Stellantis, maxi-richiamo per il motore 1.5 BlueHDi: coinvolti quasi 60.000 veicoli
Da Peugeot a Fiat, ecco i modelli coinvolti nel nuovo provvedimento per il propulsore 1.5 BlueHDi: tutte le informazioni
Una nuova e vasta campagna di richiamo sta interessando diversi marchi del gruppo Stellantis, coinvolgendo una platea di quasi 60.000 veicoli equipaggiati con il propulsore diesel 1.5 BlueHDi, noto anche con la sigla tecnica DV5R. Secondo le rilevazioni fornite dall’ente tedesco KBA, il provvedimento riguarda nello specifico le vetture prodotte in un arco temporale compreso tra il 15 ottobre 2025 e il 27 febbraio 2026.
Il problema tecnico
Al centro dell’ispezione vi è un componente meccanico tanto piccolo quanto vitale: la puleggia della pompa dell’acqua. Le indagini tecniche hanno evidenziato che, in determinate condizioni d’uso, questo elemento potrebbe slittare durante il funzionamento.

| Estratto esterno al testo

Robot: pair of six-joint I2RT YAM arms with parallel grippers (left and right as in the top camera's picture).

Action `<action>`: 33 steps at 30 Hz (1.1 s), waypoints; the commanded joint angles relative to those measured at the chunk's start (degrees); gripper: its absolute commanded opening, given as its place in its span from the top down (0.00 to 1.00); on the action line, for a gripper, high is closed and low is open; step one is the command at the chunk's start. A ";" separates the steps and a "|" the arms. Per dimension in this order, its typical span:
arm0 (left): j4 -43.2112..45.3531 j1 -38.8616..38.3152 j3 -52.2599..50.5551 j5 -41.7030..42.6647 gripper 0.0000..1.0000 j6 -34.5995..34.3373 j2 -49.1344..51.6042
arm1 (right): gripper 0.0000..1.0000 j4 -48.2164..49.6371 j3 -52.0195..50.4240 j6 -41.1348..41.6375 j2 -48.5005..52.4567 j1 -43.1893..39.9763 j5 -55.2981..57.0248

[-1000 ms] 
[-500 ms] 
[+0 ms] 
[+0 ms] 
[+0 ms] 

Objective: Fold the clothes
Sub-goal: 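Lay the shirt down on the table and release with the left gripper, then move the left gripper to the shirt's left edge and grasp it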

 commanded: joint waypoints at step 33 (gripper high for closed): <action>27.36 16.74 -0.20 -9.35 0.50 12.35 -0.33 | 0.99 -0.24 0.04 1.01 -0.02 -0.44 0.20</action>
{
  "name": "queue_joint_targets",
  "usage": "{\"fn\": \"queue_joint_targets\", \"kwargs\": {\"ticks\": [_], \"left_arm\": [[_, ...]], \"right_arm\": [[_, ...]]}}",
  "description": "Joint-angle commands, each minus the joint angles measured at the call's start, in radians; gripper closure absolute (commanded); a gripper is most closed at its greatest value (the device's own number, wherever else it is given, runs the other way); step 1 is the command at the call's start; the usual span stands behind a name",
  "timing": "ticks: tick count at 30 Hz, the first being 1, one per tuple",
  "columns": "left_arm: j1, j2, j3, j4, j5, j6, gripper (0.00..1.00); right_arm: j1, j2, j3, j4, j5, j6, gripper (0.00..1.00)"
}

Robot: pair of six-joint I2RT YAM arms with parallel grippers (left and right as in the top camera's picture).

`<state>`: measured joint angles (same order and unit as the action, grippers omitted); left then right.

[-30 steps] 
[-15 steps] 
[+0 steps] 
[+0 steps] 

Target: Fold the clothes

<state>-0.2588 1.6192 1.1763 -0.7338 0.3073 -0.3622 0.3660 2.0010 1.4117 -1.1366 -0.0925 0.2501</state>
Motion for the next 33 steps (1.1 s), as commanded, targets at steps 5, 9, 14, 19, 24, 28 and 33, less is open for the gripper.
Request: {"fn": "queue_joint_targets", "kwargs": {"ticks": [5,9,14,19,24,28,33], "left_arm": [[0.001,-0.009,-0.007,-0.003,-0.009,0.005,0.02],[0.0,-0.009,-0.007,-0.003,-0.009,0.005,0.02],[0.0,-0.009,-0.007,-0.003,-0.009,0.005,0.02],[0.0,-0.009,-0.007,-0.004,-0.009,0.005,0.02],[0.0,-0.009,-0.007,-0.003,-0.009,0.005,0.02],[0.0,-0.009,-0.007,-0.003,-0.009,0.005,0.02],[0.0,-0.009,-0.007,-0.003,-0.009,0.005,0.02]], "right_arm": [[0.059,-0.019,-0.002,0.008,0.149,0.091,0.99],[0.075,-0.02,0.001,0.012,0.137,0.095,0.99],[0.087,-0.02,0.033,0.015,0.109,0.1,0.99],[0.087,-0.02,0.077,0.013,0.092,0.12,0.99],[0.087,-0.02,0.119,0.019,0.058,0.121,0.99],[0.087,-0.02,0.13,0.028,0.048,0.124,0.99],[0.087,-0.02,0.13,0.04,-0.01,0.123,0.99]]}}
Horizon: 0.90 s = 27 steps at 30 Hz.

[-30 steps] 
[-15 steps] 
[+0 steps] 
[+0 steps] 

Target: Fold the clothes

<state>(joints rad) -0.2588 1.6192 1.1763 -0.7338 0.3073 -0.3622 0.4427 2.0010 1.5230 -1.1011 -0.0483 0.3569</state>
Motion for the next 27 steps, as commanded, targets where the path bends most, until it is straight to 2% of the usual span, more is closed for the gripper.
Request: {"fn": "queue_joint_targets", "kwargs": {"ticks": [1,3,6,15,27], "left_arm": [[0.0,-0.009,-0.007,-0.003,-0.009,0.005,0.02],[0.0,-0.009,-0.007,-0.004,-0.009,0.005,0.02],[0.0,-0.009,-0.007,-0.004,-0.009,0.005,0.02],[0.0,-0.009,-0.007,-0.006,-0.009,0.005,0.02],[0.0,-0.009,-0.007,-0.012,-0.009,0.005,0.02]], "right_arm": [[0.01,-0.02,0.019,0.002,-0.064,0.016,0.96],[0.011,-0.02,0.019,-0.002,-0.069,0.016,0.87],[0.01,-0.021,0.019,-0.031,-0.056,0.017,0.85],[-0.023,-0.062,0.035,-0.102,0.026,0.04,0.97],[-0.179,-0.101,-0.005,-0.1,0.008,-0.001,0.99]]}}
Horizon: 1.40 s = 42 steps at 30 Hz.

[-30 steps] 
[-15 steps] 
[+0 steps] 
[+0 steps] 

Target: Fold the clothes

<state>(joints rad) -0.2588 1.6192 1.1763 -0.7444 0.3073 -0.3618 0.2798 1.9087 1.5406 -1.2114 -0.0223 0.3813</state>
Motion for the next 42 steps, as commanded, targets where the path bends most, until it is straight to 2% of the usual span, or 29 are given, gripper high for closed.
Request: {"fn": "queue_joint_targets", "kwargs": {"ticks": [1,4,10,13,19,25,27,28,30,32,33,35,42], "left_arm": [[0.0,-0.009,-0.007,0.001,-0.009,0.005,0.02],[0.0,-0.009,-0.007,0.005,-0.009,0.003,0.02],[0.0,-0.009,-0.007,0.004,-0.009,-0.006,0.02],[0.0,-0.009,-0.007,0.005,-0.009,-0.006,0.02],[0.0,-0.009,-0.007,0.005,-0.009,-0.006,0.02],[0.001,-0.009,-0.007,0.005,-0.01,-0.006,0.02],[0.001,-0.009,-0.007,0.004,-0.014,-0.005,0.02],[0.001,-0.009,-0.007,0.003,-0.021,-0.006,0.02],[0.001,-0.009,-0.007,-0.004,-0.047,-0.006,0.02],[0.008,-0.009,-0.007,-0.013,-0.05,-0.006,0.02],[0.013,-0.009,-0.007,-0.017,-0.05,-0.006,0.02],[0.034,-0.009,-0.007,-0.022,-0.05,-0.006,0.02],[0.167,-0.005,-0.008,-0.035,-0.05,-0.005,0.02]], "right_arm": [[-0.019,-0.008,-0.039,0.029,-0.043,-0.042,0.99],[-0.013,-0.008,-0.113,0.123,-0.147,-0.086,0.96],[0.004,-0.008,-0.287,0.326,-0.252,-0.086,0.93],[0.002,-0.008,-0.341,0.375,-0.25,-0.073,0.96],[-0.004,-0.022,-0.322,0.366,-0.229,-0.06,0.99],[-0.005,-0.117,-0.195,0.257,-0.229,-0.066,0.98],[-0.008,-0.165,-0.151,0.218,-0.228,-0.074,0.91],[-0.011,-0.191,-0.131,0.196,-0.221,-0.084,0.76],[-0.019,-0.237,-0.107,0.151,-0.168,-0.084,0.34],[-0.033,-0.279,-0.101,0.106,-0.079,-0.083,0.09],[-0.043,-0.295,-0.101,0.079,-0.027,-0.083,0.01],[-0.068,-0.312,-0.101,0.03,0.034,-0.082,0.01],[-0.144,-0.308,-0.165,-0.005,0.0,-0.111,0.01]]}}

Tale malfunzionamento non è da sottovalutare, poiché può innescare il disallineamento della cinghia di distribuzione, uno scenario critico che rischia di causare danni strutturali gravissimi al motore. Inoltre, il KBA ha segnalato un ulteriore rischio per la sicurezza stradale: la puleggia potrebbe staccarsi completamente dal proprio albero, con la conseguente proiezione di frammenti metallici sulla carreggiata.
I marchi e i modelli coinvolti
La campagna di richiamo, che conta complessivamente 57.125 unità, è distribuita in modo trasversale tra i vari brand del gruppo:
- Peugeot (18.819 veicoli): coinvolge i modelli 208, 308, Expert, Partner, Rifter e Traveller.
- Citroën (16.161 veicoli): interessa SpaceTourer, Jumpy e Berlingo.
- Opel (12.781 veicoli): riguarda Combo, Corsa, Vivaro, Astra e Zafira.
- Fiat (7.962 veicoli): nello specifico i modelli professionali e multispazio Doblò e Scudo.
- DS Automobiles (1.402 veicoli): coinvolte le DS 4 e DS 7 Crossback.
Procedure di intervento e codici identificativi
L’operazione di ripristino prevista presso le reti di assistenza autorizzate consiste nella sostituzione integrale della pompa dell’acqua. Per facilitare la gestione della pratica, ogni marchio ha associato alla campagna un proprio codice identificativo interno:
- M4F per Peugeot;
- GX8 per Citroën e DS Automobiles;
- F60O per Fiat;
- KWF per Opel.
Consigli per i proprietari
Le fonti chiariscono che non tutti i veicoli dotati di motore 1.5 BlueHDi sono necessariamente soggetti al richiamo, poiché queste procedure riguardano solitamente lotti di produzione specifici. Il consiglio fondamentale per i proprietari è quello di rivolgersi a un centro assistenza autorizzato del proprio marchio muniti del numero di telaio (VIN).
Solo attraverso il controllo del VIN sarà possibile verificare con certezza se il proprio esemplare rientra nella lista dei veicoli da riparare e programmare l’intervento necessario per preservare l’integrità del motore e la sicurezza della circolazione.